The issues do not end there. When the plan says it will “encourage innovation by stripping away unnecessary regulations,” it later spells out what that really means: more online education, more MOOCs (Massive Open Online Course), expanding aid to include competency-based education, and so on. Much of this is laudable, but the problem is that the list is selective. The federal government will deign to issue “deregulatory waivers” for any innovation it thinks worthwhile. But why not just deregulate in general and leave innovation to institutions' discretion?

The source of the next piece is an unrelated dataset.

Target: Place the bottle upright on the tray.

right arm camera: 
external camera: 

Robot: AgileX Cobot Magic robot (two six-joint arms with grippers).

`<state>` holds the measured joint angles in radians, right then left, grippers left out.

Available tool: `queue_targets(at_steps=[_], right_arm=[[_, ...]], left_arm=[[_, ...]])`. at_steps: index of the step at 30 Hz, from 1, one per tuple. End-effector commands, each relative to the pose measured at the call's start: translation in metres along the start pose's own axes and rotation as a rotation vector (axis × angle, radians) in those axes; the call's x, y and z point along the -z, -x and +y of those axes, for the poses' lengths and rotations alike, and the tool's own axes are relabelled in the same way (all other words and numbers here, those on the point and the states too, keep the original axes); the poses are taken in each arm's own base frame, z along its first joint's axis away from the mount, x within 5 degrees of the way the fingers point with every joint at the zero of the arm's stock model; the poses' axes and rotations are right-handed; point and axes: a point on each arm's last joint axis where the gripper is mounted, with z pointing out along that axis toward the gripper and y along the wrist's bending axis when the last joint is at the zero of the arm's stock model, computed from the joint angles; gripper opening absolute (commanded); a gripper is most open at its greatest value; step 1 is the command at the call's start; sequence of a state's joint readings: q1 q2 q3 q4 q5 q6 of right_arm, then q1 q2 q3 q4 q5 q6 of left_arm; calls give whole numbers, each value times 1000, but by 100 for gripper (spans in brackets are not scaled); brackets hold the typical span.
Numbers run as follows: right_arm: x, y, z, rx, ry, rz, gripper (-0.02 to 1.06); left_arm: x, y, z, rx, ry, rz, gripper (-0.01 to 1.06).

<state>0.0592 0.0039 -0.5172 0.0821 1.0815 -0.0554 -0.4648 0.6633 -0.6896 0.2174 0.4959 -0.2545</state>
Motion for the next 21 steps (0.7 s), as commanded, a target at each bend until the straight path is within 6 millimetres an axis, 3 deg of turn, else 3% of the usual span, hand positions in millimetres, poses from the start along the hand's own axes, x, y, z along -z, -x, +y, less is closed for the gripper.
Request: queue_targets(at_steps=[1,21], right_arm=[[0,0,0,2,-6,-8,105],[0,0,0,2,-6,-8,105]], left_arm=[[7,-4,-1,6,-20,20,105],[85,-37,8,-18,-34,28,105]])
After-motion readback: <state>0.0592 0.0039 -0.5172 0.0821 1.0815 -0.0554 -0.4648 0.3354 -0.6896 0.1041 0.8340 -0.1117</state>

Indeed, the whole plan, though admirably attempting to address our student debt problem, is symptomatic of the problem itself: an overreach of federal authority in violation of subsidiarity. As Pope Pius XI wrote in his 1931 encyclical Quadragesimo Anno, “The supreme authority of the State ought ... to let subordinate groups handle matters and concerns of lesser importance, which would otherwise dissipate its efforts greatly.” Our student debt problem was caused by expansion of federal reach into the student loan market. Is it too scandalous to suggest that it might be better solved by scaling back federal involvement?

In this regard the Obama plan is thankfully not entirely silent, even if it is only mentioned as an afterthought: “Finally, the President will challenge leaders in states, philanthropy, and the private sector to make their own commitments to improve college value while reducing costs.” For too long now, federal policy has been to start from the top and continually increase federal reach, and the results have led us into our current debacle. It would be better if instead of “finally,” the president prioritized a more subsidiary approach.

On the other hand, scaling back federal involvement for the sake of subsidiarity would require local communities, churches, business leaders, and others to play a larger role. Whether it be by helping young adults get jobs so they can save for their educations, subsidizing tuition through philanthropy, or tutoring struggling students to learn better study habits, the greatest effect of reducing federal loans would not be financial but moral. It would create a greater need for people to find tangible ways to love their neighbors themselves instead of simply relegating that duty to the federal government. But isn't that a cost those who advocate for higher education ought to be willing to pay?